[EXERCISE]: Reproduce the opening lines of the records exactly, please, stopping after the line that contains "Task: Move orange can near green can".

[ENTRIES SUPPLIED]:
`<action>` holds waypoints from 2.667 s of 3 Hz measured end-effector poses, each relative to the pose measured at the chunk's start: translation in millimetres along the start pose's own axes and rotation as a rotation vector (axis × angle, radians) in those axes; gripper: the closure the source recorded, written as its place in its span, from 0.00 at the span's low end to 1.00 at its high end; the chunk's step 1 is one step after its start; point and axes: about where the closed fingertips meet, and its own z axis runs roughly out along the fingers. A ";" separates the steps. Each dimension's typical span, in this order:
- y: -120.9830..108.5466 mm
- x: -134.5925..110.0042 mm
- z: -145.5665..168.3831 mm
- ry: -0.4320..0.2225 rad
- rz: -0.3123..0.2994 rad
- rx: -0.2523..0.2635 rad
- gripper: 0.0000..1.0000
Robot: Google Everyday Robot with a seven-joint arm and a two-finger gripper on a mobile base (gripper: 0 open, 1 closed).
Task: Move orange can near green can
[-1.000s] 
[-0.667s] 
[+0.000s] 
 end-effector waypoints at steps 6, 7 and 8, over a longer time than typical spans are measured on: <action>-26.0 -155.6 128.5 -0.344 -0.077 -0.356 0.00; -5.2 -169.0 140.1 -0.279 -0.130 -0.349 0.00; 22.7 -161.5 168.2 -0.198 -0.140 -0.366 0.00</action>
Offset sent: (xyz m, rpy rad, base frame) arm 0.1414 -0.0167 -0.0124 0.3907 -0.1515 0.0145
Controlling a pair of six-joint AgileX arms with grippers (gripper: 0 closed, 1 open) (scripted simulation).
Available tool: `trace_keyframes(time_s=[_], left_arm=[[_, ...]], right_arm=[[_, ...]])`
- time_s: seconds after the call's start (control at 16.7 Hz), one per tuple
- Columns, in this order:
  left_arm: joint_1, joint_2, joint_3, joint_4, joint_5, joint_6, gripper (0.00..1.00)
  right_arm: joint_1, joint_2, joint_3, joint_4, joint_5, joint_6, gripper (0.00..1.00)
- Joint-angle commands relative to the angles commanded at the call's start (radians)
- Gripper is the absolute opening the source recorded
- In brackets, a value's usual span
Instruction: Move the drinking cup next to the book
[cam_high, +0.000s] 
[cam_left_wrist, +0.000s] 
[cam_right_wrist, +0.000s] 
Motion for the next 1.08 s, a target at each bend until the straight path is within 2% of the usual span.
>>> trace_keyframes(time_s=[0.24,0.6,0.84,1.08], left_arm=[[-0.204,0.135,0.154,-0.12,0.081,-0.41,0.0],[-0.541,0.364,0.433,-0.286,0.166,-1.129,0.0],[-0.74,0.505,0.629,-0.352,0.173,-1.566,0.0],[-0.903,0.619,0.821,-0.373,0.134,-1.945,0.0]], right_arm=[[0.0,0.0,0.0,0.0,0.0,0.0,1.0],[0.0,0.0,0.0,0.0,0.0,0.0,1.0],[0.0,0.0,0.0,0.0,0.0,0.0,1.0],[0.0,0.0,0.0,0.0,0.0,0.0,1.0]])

[RESPONSE TO THIS EXERCISE]:
`<action>` holds waypoints from 2.667 s of 3 Hz measured end-effector poses, each relative to the pose measured at the chunk's start: translation in millimetres along the start pose's own axes and rotation as a rotation vector (axis × angle, radians) in those axes; gripper: the closure the source recorded, written as its place in its span, from 0.00 at the span's low end to 1.00 at its high end; the chunk's step 1 is one step after its start; point and axes: about where the closed fingertips meet, and its own z axis runs roughly out along the fingers. A ";" separates the steps. Each dimension's typical span, in this order:
- y: -120.9830..108.5466 mm
- x: -134.5925..110.0042 mm
- z: -145.5665..168.3831 mm
- ry: -0.4320..0.2225 rad
- rz: -0.3123..0.2994 rad
- rx: -0.2523..0.2635 rad
- gripper: 0.0000..1.0000
Robot: Google Everyday Robot with a seven-joint arm and a two-finger gripper on a mobile base (gripper: 0 open, 1 closed).
Task: Move orange can near green can

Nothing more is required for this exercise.